*Provided data:*
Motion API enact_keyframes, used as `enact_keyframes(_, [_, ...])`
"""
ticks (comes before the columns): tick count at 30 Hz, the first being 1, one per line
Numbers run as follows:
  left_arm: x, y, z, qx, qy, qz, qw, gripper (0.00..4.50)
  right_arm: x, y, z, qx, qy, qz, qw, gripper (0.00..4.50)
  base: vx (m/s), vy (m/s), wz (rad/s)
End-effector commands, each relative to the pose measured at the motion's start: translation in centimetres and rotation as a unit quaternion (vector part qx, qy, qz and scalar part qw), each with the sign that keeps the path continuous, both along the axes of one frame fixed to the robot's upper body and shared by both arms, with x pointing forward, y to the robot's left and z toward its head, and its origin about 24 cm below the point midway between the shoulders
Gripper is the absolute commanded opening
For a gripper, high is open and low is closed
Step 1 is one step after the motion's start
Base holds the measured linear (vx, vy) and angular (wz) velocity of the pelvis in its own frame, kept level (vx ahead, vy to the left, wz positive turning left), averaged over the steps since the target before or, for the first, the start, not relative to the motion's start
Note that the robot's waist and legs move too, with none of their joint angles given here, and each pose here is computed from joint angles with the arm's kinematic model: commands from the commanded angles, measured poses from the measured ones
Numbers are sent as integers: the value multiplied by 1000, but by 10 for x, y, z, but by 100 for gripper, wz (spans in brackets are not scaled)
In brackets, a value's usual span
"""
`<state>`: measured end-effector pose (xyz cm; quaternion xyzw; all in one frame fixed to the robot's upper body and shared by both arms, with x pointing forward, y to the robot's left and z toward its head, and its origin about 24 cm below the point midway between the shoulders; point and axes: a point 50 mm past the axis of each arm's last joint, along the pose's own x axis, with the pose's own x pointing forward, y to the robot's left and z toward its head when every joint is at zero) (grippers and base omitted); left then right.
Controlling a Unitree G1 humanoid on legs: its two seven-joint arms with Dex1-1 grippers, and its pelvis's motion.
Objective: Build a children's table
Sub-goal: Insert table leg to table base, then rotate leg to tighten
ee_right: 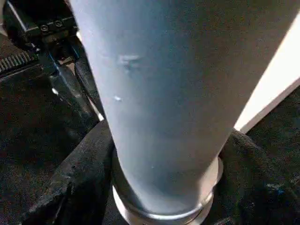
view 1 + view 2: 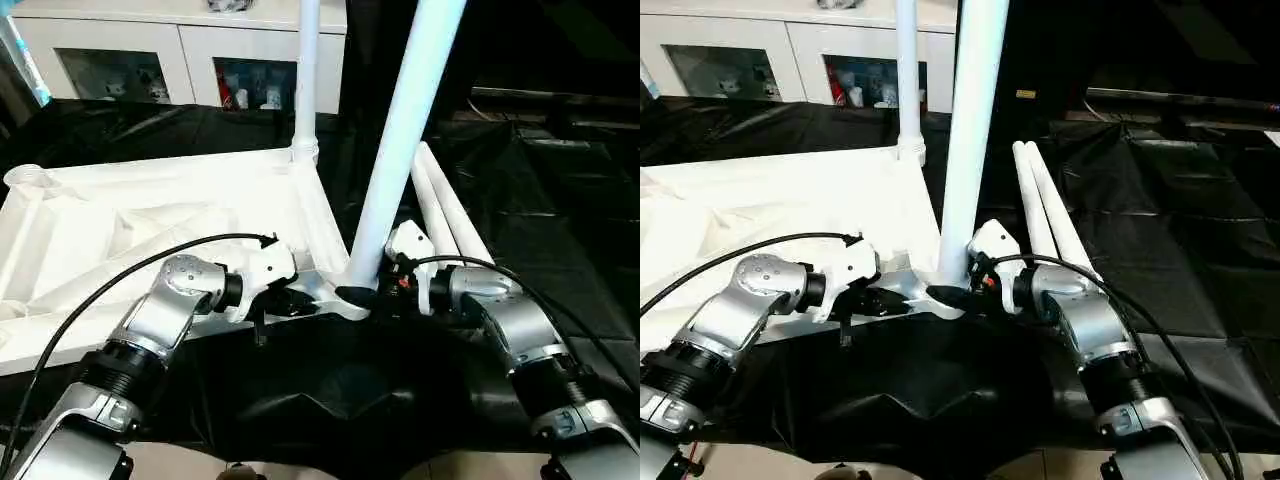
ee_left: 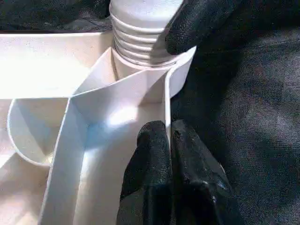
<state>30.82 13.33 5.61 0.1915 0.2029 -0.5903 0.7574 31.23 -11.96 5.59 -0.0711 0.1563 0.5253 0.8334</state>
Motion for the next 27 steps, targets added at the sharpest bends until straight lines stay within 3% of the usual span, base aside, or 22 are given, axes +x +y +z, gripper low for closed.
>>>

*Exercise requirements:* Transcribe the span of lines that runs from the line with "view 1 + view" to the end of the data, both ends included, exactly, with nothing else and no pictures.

*Answer section:*
view 1 + view 2: 
ee_left: 
<state>30.82 13.33 5.61 0.1915 0.2029 -0.5903 0.7574 31.23 -11.96 5.59 -0.0711 0.1563 0.5253 0.8334</state>
Motion for the next 27 steps, targets added at the sharpest bends until straight lines stay within 3% of the usual span, base aside, or 22 are given, axes +x +y +z, gripper low for closed.
>>>

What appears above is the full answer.